### Data records
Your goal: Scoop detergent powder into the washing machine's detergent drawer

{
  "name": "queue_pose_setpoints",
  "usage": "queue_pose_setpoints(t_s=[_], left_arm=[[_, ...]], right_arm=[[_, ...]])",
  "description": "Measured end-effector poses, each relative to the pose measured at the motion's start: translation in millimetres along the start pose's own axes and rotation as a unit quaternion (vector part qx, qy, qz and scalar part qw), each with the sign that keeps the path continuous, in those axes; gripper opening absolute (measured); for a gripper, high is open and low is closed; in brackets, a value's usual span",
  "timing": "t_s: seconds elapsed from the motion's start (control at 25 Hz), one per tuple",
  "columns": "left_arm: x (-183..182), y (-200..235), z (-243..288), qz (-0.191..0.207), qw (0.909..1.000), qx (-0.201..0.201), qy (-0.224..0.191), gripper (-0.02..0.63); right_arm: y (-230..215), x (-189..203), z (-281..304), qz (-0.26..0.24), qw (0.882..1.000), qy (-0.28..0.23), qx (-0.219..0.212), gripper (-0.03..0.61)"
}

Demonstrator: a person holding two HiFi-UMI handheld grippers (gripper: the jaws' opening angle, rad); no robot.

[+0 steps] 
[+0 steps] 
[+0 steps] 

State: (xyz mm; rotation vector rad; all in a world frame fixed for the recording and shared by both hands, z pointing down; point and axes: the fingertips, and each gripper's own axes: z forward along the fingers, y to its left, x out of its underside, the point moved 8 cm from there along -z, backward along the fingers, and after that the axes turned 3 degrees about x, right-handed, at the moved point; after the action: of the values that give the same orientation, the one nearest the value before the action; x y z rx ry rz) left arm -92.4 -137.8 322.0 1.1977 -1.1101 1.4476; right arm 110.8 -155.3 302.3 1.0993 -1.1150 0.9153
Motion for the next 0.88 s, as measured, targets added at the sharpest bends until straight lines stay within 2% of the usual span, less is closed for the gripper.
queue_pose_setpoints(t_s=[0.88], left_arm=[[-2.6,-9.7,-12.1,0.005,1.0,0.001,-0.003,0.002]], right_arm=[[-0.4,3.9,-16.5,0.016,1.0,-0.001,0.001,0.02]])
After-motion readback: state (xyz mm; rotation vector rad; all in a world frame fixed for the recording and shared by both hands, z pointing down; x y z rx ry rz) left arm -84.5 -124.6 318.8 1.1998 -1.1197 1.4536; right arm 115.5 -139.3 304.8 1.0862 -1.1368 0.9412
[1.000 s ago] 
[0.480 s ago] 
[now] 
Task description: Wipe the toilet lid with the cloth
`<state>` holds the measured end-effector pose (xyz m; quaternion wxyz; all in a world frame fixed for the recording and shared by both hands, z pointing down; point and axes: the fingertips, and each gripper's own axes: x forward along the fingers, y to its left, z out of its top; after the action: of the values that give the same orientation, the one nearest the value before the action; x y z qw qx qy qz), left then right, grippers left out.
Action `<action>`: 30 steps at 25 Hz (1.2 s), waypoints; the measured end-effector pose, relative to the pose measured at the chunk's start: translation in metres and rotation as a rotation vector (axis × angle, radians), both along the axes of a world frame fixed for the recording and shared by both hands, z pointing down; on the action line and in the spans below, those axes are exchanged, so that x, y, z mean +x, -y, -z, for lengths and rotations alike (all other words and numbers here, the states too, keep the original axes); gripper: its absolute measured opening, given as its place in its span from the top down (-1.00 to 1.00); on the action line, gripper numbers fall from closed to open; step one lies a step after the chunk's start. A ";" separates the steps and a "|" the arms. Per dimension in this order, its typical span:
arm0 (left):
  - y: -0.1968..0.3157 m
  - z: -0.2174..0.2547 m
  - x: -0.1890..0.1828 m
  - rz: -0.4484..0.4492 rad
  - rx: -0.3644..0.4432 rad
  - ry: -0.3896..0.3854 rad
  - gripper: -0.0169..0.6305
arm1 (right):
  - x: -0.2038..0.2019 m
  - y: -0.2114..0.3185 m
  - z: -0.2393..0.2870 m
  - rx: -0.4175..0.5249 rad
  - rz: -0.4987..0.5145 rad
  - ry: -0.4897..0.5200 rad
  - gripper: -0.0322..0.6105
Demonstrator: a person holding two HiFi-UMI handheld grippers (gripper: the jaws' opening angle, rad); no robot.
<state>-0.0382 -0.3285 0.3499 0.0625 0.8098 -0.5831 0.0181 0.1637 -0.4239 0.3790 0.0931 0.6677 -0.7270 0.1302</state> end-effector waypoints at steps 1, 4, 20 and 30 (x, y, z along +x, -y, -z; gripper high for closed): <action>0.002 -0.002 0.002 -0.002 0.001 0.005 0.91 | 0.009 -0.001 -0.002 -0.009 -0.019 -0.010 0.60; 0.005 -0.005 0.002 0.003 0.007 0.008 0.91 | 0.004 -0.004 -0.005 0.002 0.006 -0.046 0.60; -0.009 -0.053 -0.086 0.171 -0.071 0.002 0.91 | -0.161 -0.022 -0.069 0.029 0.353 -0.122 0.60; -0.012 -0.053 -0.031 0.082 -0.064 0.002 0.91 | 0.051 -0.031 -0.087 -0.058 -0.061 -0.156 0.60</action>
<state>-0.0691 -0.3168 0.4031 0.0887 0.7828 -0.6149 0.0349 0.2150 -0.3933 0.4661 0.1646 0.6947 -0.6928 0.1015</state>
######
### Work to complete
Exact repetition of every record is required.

### The answer
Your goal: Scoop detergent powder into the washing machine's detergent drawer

{
  "name": "queue_pose_setpoints",
  "usage": "queue_pose_setpoints(t_s=[_], left_arm=[[_, ...]], right_arm=[[_, ...]])",
  "description": "Measured end-effector poses, each relative to the pose measured at the motion's start: translation in millimetres along the start pose's own axes and rotation as a unit quaternion (vector part qx, qy, qz and scalar part qw), each with the sign that keeps the path continuous, in those axes; gripper opening absolute (measured); for a gripper, high is open and low is closed; in brackets, a value's usual span",
  "timing": "t_s: seconds elapsed from the motion's start (control at 25 Hz), one per tuple",
  "columns": "left_arm: x (-183..182), y (-200..235), z (-243..288), qz (-0.191..0.207), qw (0.909..1.000), qx (-0.201..0.201), qy (-0.224..0.191), gripper (-0.02..0.63); right_arm: y (-230..215), x (-189..203), z (-281..304), qz (-0.26..0.24), qw (0.882..1.000), qy (-0.28..0.23), qx (-0.219..0.212), gripper (-0.03..0.61)"
}

Demonstrator: a person holding two HiFi-UMI handheld grippers (gripper: the jaws' opening angle, rad); no robot.

[+0 steps] 
[+0 steps] 
[+0 steps] 

State: (xyz mm; rotation vector rad; all in a world frame fixed for the recording and shared by both hands, z pointing down; point and axes: the fingertips, and each gripper's own axes: z forward along the fingers, y to its left, x out of its underside, the point moved 8 cm from there along -z, backward along the fingers, and after that the axes turned 3 degrees about x, right-handed, at the moved point; after the action: of the values that give the same orientation, the one nearest the value before the action; x y z rx ry rz) left arm -92.4 -137.8 322.0 1.1977 -1.1101 1.4476; right arm 110.8 -155.3 302.3 1.0993 -1.1150 0.9153
Motion for the next 0.88 s, as measured, targets added at the sharpest bends until straight lines stay within 2% of the usual span, less is closed for the gripper.
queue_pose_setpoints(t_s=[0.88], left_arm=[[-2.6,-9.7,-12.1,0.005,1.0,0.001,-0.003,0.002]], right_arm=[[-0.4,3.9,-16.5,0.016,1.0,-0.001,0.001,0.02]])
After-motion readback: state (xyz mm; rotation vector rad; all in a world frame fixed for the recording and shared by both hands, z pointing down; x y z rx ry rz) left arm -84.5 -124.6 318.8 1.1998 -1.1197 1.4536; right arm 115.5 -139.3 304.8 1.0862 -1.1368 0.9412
[1.000 s ago] 
[0.480 s ago] 
[now] 
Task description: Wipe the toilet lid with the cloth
`<state>` holds the measured end-effector pose (xyz m; quaternion wxyz; all in a world frame fixed for the recording and shared by both hands, z pointing down; point and axes: the fingertips, and each gripper's own axes: x forward along the fingers, y to its left, z out of its top; after the action: of the values that give the same orientation, the one nearest the value before the action; x y z qw qx qy qz), left then right, grippers left out.
Action `<action>`: 30 steps at 25 Hz (1.2 s), waypoints; the measured end-effector pose, relative to the pose measured at the chunk's start: translation in metres and rotation as a rotation vector (axis × angle, radians), both along the axes of a world frame fixed for the recording and shared by both hands, z pointing down; on the action line and in the spans below, those axes are exchanged, so that x, y, z mean +x, -y, -z, for lengths and rotations alike (all other words and numbers here, the states too, keep the original axes); gripper: its absolute measured opening, given as its place in its span from the top down (-1.00 to 1.00); on the action line, gripper numbers fall from closed to open; step one lies a step after the chunk's start. A ";" separates the steps and a "|" the arms. Per dimension in this order, its typical span:
arm0 (left):
  - y: -0.1968..0.3157 m
  - z: -0.2174..0.2547 m
  - x: -0.1890..0.1828 m
  - rz: -0.4484..0.4492 rad
  - rx: -0.3644..0.4432 rad
  - ry: -0.3896..0.3854 rad
  - gripper: -0.0169..0.6305
arm1 (right):
  - x: -0.2038..0.2019 m
  - y: -0.2114..0.3185 m
  - z: -0.2393..0.2870 m
  - rx: -0.4175..0.5249 rad
  - rz: -0.4987..0.5145 rad
  - ry: -0.4897..0.5200 rad
  - gripper: -0.0322..0.6105
Demonstrator: a person holding two HiFi-UMI handheld grippers (gripper: the jaws' opening angle, rad); no robot.
<state>-0.0382 -0.3285 0.3499 0.0625 0.8098 -0.5831 0.0181 0.1637 -0.4239 0.3790 0.0931 0.6677 -0.7270 0.1302</state> end-effector waypoints at steps 1, 4, 20 and 30 (x, y, z along +x, -y, -z; gripper high for closed): <action>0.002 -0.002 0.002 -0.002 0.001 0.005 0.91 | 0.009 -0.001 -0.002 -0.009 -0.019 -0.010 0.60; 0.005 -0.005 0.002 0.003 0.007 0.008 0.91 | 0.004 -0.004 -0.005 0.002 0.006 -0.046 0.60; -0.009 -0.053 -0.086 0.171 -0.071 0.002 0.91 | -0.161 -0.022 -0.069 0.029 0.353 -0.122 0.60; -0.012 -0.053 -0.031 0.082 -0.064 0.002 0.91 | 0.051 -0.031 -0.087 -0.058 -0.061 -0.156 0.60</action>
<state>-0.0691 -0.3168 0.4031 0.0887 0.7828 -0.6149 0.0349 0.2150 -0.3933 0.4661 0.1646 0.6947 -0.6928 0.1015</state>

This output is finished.